* **WHAT IS BEING ASKED**: Copy out the whole listing below exactly.

* * * * *

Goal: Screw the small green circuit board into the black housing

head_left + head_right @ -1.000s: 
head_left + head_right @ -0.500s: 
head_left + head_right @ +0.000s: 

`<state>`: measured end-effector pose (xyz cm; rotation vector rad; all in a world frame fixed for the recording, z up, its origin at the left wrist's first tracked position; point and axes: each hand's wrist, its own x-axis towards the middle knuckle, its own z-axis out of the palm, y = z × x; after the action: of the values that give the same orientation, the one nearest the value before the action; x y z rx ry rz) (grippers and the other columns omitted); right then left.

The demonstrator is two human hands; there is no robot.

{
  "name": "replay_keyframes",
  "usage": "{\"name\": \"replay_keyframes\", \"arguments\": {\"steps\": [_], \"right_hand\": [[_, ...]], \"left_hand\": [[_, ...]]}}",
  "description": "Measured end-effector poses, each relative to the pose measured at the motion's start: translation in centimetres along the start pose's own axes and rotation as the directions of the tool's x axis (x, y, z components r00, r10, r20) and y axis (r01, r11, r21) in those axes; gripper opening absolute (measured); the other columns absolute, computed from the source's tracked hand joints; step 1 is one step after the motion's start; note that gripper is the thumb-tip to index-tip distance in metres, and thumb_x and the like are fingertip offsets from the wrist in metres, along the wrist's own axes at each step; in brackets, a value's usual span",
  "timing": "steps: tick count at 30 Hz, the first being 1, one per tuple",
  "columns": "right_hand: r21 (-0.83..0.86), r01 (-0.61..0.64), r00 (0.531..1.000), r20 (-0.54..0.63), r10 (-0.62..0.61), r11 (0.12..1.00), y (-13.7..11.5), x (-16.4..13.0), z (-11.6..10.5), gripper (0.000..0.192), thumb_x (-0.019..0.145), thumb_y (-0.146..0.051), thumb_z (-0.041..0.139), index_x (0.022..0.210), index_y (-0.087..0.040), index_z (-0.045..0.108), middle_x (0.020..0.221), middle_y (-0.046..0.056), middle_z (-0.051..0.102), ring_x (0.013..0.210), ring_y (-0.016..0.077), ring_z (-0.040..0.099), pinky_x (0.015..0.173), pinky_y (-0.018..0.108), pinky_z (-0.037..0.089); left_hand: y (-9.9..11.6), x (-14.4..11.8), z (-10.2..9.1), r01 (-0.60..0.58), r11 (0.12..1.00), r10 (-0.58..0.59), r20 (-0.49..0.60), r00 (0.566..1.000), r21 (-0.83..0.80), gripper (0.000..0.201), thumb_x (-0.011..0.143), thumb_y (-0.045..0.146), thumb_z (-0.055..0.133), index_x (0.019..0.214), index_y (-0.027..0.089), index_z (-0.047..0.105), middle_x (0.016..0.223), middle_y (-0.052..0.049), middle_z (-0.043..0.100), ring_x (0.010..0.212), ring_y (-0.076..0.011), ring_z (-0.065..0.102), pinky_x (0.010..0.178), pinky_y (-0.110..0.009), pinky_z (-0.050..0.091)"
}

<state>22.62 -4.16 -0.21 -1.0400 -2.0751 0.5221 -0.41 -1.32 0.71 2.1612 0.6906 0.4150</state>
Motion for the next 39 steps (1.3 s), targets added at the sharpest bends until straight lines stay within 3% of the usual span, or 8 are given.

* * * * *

* **RESULT FOR THIS TASK**:
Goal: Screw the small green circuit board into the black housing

head_left + head_right @ -1.000s: 
head_left + head_right @ -0.500s: 
head_left + head_right @ +0.000s: 

`<state>`: measured end-effector pose (xyz cm; rotation vector rad; all in a world frame fixed for the recording, z up, its origin at the left wrist's first tracked position; point and axes: each hand's wrist, its own x-axis towards the middle knuckle, its own z-axis out of the palm, y = z × x; after the action: of the values that give the same orientation, the one nearest the value before the action; x y z rx ry rz) (grippers and the other columns omitted); right then left.

The demonstrator is two human hands; there is no robot.

{
  "name": "replay_keyframes",
  "usage": "{\"name\": \"replay_keyframes\", \"arguments\": {\"steps\": [_], \"right_hand\": [[_, ...]], \"left_hand\": [[_, ...]]}}",
  "description": "Measured end-effector poses, each relative to the pose measured at the motion's start: translation in centimetres along the start pose's own axes and rotation as the directions of the tool's x axis (x, y, z components r00, r10, r20) and y axis (r01, r11, r21) in those axes; gripper opening absolute (measured); the other columns absolute, computed from the source's tracked hand joints; step 1 is one step after the motion's start; note that gripper is the thumb-tip to index-tip distance in metres, and thumb_x and the like are fingertip offsets from the wrist in metres, along the wrist's own axes at each step; in brackets, a value's usual span",
  "timing": "steps: tick count at 30 Hz, the first being 1, one per tuple",
  "columns": "right_hand: r21 (-0.83..0.86), r01 (-0.61..0.64), r00 (0.531..1.000), r20 (-0.54..0.63), r10 (-0.62..0.61), r11 (0.12..1.00), y (-13.7..11.5), x (-16.4..13.0), z (-11.6..10.5), gripper (0.000..0.192), thumb_x (-0.019..0.145), thumb_y (-0.146..0.051), thumb_z (-0.041..0.139), index_x (0.022..0.210), index_y (-0.087..0.040), index_z (-0.045..0.108), middle_x (0.020..0.221), middle_y (-0.046..0.056), middle_z (-0.051..0.102), ring_x (0.013..0.210), ring_y (-0.016..0.077), ring_z (-0.040..0.099), pinky_x (0.015..0.173), pinky_y (-0.018..0.108), pinky_z (-0.037..0.089); left_hand: y (-9.9..11.6), x (-14.4..11.8), z (-10.2..9.1), r01 (-0.60..0.58), r11 (0.12..1.00), r10 (-0.58..0.59), r20 (-0.49..0.60), r00 (0.566..1.000), r21 (-0.83..0.80), gripper (0.000..0.201), thumb_x (-0.011..0.143), thumb_y (-0.045..0.146), thumb_z (-0.055..0.133), index_x (0.019..0.214), index_y (-0.027..0.089), index_z (-0.047..0.105), middle_x (0.016..0.223), middle_y (-0.052..0.049), middle_z (-0.043..0.100), ring_x (0.010..0.212), ring_y (-0.076..0.011), ring_z (-0.065..0.102), pinky_x (0.010..0.178), pinky_y (-0.110..0.009), pinky_z (-0.050..0.091)"
}

<state>22.62 -4.16 -0.21 -1.0400 -2.0751 0.5221 -0.41 -1.32 0.71 2.1612 0.6906 0.4150</state>
Motion for the next 39 steps (1.3 s), targets added at the sharpest bends until straight lines stay within 3% of the usual span, or 8 are given.

Whatever the exercise asked has now been answered.